8 Replies Latest reply on Aug 20, 2010 9:08 AM by cjang

    DGEMM results

    ryta1203

      Does anyone have any results for DGEMM for AMD GPUs?

      Some Fermi-based Teslas in some bencmarks are only getting 180Gflops for DGEMM, which I find very surprising...

      ...I would think that AMD GPUs would perform better for this type of algorithm but I'm having a hard time finding any results for the 58xx series for DGEMM.

      Anyone?

        • DGEMM results
          rick.weber

          If alpha = 1.0 and beta = 0.0; m and n are multiples of 4; k is a multiple of 2; and m <= 16384, n <= 8192, k < 8192, you can use nnsan's IL kernel to acheive just under 500 GFlops/s.

          http://galaxy.u-aizu.ac.jp/trac/note/wiki/MatrixMultiply

          See thread:

          http://forums.amd.com/devforum/messageview.cfm?catid=390&threadid=127963&STARTPAGE=4&FTVAR_FORUMVIEWTMP=Linear

          Unfortunately, this kernel reads A and B from images rather than global memory, so there are more constraints on their dimensions. Also, A has to be transposed. C is written to global memory. So, if your matrices are normally stored on the GPU in global memory, you'll have to write some kernels to get the packing and transposition in the images working. Furthermore, this kernel is row major, so you'll have to come up with an analagous kernel for column major. But if the stars align just right, you can expand on this impressive work to run circles around Fermi.

          • DGEMM results
            cjang

            With Stream SDK v2.2 and Catalyst 10.7b on a HD 5870, I see OpenCL DGEMM kernels using images reach 303 gigaFLOPS at M/N/K = 960 and 340 gigaFLOPS at M/N/K = 3520. If matrix A is transposed, then performance is 366 gigaFLOPS at M/N/K = 3200. The benchmarks are averages over ten trials for peak kernel variants. It's lower than ISA of course but still very respectable and follows what I've seen of SGEMM performance.

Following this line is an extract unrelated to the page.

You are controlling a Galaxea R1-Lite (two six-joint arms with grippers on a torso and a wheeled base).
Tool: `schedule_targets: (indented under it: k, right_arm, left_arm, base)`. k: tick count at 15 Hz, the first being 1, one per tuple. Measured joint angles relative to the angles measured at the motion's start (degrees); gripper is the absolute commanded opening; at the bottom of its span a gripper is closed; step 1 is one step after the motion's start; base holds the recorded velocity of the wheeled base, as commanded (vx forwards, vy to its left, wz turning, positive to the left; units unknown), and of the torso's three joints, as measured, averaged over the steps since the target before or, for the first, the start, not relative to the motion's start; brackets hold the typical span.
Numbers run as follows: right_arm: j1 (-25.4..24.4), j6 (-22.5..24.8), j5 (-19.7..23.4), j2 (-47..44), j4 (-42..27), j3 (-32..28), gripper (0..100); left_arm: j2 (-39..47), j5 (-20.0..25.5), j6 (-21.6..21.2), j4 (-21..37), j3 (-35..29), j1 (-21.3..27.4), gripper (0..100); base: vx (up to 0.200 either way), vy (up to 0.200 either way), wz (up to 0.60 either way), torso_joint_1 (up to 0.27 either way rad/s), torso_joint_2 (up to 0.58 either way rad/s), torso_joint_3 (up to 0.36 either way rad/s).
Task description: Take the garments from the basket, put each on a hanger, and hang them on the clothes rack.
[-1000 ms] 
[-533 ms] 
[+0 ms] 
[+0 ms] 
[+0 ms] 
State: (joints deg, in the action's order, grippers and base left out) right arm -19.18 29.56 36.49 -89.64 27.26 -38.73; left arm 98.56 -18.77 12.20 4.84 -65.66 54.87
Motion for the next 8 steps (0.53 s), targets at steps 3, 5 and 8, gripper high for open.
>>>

              • DGEMM results
                nnsan

                cjang,

                I hava updated our DGEMM kernels and benchmark results. Your results with AB is indeed very close (even outperform) our results. N=3200, our kernel shows 358 GF. Great work! For A^t B, a gap still exists though. For other comparison, see our web page.

                By the way, do you see performance increase moving from SDK 2.1 from SDK 2.2?

                  • DGEMM results
                    cjang

                    There is a large increase in performance from SDK v2.1 to v2.2 due to OpenCL double precision mad() support.

                    In SDK v2.1 without mad(), DGEMM performance reaches 216 gigaFLOPS at M/N/K = 960 and 242 gigaFLOPS at M/N/K = 3520. With matrix A transposed, the best is 263 gigaFLOPS at M/N/K = 3200. So there's roughly a 100 gigaFLOPS jump from SDK v2.1 to v2.2 due to mad().

                    However, I believe that SDK v2.2 is actually slightly slower than v2.1 when mad() is not used. The difference is very slight, perhaps 5 to 10 gigaFLOPS. I'd have to rerun benchmarks to make sure. But I seem to recall seeing this.

                    It is difficult to make direct comparisons between v2.1 and v2.2 as there appear to have been major changes between SDK versions. I am using auto-tuning with machine generated kernels. With v2.1, many kernel variations are rejected during search because the output data is bad. This does not happen with v2.2. There was also a very large jump in performance from v2.0 to v2.1 (like 30% in some cases). So I think v2.1 has an aggressive compiler. With v2.2, the compiler may be a little less aggressive.

                      • DGEMM results
                        ryta1203

                        cjang

                          Could the non-double mad performance difference be due to the register allocation? What is the register usage between 2.2 and 2.1 for the kernel(s) you are using?

                          • DGEMM results
                            cjang

                            It will take quite a bit more work to answer this. I am using auto-tuning with machine generated kernels. So any differences I saw were the result of running thousands of different kernels and casually noting any (statistically significant?) performance gap between the fastest kernels at particular matrix sizes. As the fastest kernels are likely to be different between SDK and driver versions, making direct comparisons is difficult.

                            I just tried using the GPU_DUMP_DEVICE_KERNEL environment variable. Nice. I agree white box analysis of generated shader code is very useful. It's just that for the style of optimization I am using, it is harder to do this kind of analysis. I rely on the brute force of an automated search. I am not tuning a small number of kernels by hand. I may see a high level pattern in what the machine is doing but drilling down to the details is not always easy.

                            However, this is a good line to pursue. I will look at it again soon.